WHAT YOU WILL DO
Look through the entries below and return all lines including the word "mask".
[[ DATA FOR PROCESSING open ]]
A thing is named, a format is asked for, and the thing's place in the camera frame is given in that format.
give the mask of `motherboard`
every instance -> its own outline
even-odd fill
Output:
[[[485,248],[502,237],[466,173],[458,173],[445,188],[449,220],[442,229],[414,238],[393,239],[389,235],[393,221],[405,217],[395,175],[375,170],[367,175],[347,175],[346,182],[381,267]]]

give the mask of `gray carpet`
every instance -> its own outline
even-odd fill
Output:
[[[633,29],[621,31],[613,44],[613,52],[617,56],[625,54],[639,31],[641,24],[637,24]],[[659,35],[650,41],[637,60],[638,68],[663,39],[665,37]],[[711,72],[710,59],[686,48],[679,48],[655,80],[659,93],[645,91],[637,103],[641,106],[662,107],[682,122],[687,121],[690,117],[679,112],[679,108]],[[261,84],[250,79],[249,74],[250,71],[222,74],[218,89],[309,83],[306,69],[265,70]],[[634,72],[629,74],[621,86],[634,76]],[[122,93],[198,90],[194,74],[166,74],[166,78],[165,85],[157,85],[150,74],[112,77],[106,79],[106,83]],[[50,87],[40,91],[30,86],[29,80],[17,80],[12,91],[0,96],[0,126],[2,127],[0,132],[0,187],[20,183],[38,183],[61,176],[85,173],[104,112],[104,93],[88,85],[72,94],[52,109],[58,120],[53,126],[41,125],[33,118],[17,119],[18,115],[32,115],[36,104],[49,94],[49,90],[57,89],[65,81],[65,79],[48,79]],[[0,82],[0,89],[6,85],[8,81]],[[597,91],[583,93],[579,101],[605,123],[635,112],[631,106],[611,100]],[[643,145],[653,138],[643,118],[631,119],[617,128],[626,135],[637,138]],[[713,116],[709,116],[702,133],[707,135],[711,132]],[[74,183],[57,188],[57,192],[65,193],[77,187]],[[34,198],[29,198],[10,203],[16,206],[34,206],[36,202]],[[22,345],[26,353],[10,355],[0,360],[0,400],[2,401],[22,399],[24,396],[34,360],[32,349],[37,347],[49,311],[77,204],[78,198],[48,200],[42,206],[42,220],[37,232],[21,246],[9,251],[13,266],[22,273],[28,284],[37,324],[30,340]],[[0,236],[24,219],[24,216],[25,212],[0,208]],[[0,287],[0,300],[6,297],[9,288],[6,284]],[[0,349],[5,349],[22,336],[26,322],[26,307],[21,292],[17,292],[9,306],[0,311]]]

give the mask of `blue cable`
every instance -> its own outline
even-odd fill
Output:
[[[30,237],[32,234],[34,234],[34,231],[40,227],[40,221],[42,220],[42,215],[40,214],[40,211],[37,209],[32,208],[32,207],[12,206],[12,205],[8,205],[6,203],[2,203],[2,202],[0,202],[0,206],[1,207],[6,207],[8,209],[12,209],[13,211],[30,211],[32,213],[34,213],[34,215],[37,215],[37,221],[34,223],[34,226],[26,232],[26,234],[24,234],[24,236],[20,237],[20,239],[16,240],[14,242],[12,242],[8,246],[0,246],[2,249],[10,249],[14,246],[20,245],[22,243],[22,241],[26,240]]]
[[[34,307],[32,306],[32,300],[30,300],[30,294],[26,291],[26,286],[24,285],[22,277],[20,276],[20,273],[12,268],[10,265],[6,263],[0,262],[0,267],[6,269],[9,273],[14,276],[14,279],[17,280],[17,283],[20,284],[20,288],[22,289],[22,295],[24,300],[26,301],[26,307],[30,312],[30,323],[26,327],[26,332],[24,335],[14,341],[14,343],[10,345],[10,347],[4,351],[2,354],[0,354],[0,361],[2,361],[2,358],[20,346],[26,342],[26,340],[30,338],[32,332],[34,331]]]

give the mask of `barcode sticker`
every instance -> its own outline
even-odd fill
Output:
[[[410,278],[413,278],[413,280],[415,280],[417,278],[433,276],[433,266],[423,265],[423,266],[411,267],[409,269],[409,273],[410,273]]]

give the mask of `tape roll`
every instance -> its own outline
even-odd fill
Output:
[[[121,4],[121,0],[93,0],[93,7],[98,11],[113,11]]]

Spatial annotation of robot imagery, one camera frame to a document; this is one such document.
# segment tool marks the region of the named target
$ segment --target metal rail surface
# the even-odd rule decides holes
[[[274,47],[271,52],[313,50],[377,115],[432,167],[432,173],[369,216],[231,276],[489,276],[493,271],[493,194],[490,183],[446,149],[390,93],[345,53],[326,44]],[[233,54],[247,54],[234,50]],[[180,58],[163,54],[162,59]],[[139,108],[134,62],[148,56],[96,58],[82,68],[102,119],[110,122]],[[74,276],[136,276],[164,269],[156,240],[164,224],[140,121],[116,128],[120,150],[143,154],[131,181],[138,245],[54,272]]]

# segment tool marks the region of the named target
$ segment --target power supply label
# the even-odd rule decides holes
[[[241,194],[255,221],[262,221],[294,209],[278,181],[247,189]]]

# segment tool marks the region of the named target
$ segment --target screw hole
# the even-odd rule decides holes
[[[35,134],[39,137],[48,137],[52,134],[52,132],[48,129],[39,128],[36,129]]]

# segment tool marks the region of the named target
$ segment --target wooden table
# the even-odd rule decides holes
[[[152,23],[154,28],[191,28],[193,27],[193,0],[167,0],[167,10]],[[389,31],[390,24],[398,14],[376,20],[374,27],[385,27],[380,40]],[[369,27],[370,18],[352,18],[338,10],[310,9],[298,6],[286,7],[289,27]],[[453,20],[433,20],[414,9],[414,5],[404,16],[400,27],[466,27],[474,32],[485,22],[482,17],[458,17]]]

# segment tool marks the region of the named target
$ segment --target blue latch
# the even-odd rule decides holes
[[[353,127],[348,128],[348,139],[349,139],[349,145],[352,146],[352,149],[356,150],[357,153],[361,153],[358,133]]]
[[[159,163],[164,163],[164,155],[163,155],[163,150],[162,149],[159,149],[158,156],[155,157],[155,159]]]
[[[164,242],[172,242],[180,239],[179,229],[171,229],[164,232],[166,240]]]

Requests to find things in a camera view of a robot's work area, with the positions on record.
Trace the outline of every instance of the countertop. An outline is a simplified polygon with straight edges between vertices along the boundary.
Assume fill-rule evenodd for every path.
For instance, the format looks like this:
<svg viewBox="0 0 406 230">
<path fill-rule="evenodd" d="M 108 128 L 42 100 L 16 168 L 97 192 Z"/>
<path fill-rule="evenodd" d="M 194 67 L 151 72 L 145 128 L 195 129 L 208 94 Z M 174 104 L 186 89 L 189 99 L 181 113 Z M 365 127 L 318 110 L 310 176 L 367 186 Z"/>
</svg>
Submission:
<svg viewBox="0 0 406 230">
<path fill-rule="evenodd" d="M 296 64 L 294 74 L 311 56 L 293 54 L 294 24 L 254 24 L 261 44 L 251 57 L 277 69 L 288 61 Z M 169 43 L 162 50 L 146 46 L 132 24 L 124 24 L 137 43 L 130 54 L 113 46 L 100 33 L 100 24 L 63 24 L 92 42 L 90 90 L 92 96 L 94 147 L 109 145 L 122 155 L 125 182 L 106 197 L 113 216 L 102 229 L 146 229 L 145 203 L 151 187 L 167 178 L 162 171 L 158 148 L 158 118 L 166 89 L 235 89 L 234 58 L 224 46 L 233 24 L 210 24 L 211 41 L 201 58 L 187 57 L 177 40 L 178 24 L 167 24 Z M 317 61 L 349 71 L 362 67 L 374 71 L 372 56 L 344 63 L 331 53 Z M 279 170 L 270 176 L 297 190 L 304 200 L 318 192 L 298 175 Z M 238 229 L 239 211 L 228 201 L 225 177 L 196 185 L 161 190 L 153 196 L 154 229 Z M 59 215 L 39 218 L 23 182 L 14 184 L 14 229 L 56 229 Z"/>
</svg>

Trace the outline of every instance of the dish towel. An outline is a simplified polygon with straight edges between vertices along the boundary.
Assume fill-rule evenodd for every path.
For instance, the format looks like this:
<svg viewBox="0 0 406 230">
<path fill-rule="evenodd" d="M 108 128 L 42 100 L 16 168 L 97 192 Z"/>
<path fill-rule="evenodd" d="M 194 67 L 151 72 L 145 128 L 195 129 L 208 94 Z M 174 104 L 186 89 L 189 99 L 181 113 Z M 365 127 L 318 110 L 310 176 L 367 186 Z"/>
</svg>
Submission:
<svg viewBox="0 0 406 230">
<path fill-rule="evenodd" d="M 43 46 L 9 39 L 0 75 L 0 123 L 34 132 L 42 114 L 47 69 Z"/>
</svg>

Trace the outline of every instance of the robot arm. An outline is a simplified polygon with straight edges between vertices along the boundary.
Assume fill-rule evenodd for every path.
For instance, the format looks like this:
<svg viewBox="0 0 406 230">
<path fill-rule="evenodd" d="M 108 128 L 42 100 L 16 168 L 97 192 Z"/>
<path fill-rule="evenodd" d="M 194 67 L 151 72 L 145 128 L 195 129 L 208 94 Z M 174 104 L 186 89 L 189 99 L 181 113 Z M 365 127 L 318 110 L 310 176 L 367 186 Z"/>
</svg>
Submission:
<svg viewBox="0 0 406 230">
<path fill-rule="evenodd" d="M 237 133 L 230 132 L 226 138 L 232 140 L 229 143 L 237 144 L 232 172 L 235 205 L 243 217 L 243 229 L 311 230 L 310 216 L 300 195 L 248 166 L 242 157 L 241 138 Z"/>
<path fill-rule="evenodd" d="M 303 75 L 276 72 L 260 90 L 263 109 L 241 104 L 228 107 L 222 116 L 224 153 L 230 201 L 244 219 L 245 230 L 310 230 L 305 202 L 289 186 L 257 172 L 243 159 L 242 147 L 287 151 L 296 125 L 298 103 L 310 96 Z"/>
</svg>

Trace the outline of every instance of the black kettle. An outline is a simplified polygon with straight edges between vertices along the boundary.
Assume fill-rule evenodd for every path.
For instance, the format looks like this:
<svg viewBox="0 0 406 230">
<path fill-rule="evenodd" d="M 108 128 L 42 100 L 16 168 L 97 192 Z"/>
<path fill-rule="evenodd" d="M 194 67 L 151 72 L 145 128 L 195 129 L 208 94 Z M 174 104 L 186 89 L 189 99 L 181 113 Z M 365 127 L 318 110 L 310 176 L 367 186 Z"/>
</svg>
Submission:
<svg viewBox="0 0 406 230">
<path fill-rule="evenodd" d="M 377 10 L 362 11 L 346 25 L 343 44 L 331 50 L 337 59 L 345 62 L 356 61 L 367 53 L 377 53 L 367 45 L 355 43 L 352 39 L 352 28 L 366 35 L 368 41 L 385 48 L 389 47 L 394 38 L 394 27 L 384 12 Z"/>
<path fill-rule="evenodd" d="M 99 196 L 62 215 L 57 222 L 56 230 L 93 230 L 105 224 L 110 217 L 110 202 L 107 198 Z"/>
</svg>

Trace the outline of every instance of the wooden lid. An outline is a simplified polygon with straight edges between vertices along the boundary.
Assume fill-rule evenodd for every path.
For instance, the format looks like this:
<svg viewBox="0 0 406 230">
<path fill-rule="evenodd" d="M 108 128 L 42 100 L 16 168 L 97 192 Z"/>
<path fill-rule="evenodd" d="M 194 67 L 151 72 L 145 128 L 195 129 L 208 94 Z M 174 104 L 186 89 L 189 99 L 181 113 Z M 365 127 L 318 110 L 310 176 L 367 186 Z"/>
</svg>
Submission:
[[ DATA FOR PROCESSING closed ]]
FINISHED EXERCISE
give the mask of `motherboard`
give the mask of `gray carpet`
give the mask of `blue cable`
give the mask of `barcode sticker`
give the mask of `tape roll`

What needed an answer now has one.